§ TASK OBJECTIVE
The whole listing needs to be returned exactly as it appears.

§ TASK DATA
########################################

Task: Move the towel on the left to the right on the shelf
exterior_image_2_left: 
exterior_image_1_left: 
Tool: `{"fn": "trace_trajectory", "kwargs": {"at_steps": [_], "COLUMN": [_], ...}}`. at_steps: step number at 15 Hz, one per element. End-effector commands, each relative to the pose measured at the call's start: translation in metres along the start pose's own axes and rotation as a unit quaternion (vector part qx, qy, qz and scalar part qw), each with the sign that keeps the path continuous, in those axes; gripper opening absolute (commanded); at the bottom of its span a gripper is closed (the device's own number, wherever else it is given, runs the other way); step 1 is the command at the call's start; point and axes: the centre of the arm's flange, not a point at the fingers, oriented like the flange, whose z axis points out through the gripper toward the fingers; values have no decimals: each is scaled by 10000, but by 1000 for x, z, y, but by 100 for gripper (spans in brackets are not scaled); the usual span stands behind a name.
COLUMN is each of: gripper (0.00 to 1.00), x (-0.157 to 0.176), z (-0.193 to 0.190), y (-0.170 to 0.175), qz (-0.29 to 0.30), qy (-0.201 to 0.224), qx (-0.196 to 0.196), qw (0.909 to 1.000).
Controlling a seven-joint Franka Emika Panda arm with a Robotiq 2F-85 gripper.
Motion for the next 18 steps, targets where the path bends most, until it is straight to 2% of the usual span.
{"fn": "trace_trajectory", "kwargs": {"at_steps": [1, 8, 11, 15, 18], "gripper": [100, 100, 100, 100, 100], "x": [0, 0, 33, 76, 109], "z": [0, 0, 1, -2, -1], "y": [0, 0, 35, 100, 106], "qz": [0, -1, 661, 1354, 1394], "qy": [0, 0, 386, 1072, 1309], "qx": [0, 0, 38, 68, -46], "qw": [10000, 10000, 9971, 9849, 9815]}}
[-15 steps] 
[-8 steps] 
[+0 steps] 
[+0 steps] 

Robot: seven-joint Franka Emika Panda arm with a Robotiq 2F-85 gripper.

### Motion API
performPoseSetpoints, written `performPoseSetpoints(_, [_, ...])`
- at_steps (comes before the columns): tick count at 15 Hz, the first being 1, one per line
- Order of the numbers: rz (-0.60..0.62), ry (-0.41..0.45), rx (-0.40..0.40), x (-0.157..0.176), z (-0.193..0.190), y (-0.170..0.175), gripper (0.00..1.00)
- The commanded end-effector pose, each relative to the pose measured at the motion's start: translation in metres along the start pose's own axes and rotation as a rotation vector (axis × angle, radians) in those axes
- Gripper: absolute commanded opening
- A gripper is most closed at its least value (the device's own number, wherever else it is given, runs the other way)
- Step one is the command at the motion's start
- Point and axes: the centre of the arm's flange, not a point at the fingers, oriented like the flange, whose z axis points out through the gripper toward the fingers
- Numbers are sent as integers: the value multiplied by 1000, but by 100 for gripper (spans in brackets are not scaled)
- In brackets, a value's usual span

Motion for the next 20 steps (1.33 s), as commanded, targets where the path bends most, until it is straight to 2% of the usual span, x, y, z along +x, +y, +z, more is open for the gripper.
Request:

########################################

§ ANSWER
Task: Move the towel on the left to the right on the shelf
exterior_image_2_left: 
exterior_image_1_left: 
Tool: `{"fn": "trace_trajectory", "kwargs": {"at_steps": [_], "COLUMN": [_], ...}}`. at_steps: step number at 15 Hz, one per element. End-effector commands, each relative to the pose measured at the call's start: translation in metres along the start pose's own axes and rotation as a unit quaternion (vector part qx, qy, qz and scalar part qw), each with the sign that keeps the path continuous, in those axes; gripper opening absolute (commanded); at the bottom of its span a gripper is closed (the device's own number, wherever else it is given, runs the other way); step 1 is the command at the call's start; point and axes: the centre of the arm's flange, not a point at the fingers, oriented like the flange, whose z axis points out through the gripper toward the fingers; values have no decimals: each is scaled by 10000, but by 1000 for x, z, y, but by 100 for gripper (spans in brackets are not scaled); the usual span stands behind a name.
COLUMN is each of: gripper (0.00 to 1.00), x (-0.157 to 0.176), z (-0.193 to 0.190), y (-0.170 to 0.175), qz (-0.29 to 0.30), qy (-0.201 to 0.224), qx (-0.196 to 0.196), qw (0.909 to 1.000).
Controlling a seven-joint Franka Emika Panda arm with a Robotiq 2F-85 gripper.
Motion for the next 18 steps, targets where the path bends most, until it is straight to 2% of the usual span.
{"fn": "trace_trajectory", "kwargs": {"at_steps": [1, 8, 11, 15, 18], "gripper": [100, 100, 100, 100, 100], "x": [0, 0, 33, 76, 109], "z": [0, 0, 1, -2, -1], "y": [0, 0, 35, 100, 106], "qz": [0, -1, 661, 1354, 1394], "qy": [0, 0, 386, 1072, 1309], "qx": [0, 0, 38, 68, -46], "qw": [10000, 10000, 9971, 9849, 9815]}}
[-15 steps] 
[-8 steps] 
[+0 steps] 
[+0 steps] 

Robot: seven-joint Franka Emika Panda arm with a Robotiq 2F-85 gripper.

### Motion API
performPoseSetpoints, written `performPoseSetpoints(_, [_, ...])`
- at_steps (comes before the columns): tick count at 15 Hz, the first being 1, one per line
- Order of the numbers: rz (-0.60..0.62), ry (-0.41..0.45), rx (-0.40..0.40), x (-0.157..0.176), z (-0.193..0.190), y (-0.170..0.175), gripper (0.00..1.00)
- The commanded end-effector pose, each relative to the pose measured at the motion's start: translation in metres along the start pose's own axes and rotation as a rotation vector (axis × angle, radians) in those axes
- Gripper: absolute commanded opening
- A gripper is most closed at its least value (the device's own number, wherever else it is given, runs the other way)
- Step one is the command at the motion's start
- Point and axes: the centre of the arm's flange, not a point at the fingers, oriented like the flange, whose z axis points out through the gripper toward the fingers
- Numbers are sent as integers: the value multiplied by 1000, but by 100 for gripper (spans in brackets are not scaled)
- In brackets, a value's usual span

Motion for the next 20 steps (1.33 s), as commanded, targets where the path bends most, until it is straight to 2% of the usual span, x, y, z along +x, +y, +z, more is open for the gripper.
Request:

No further work remains in this exercise.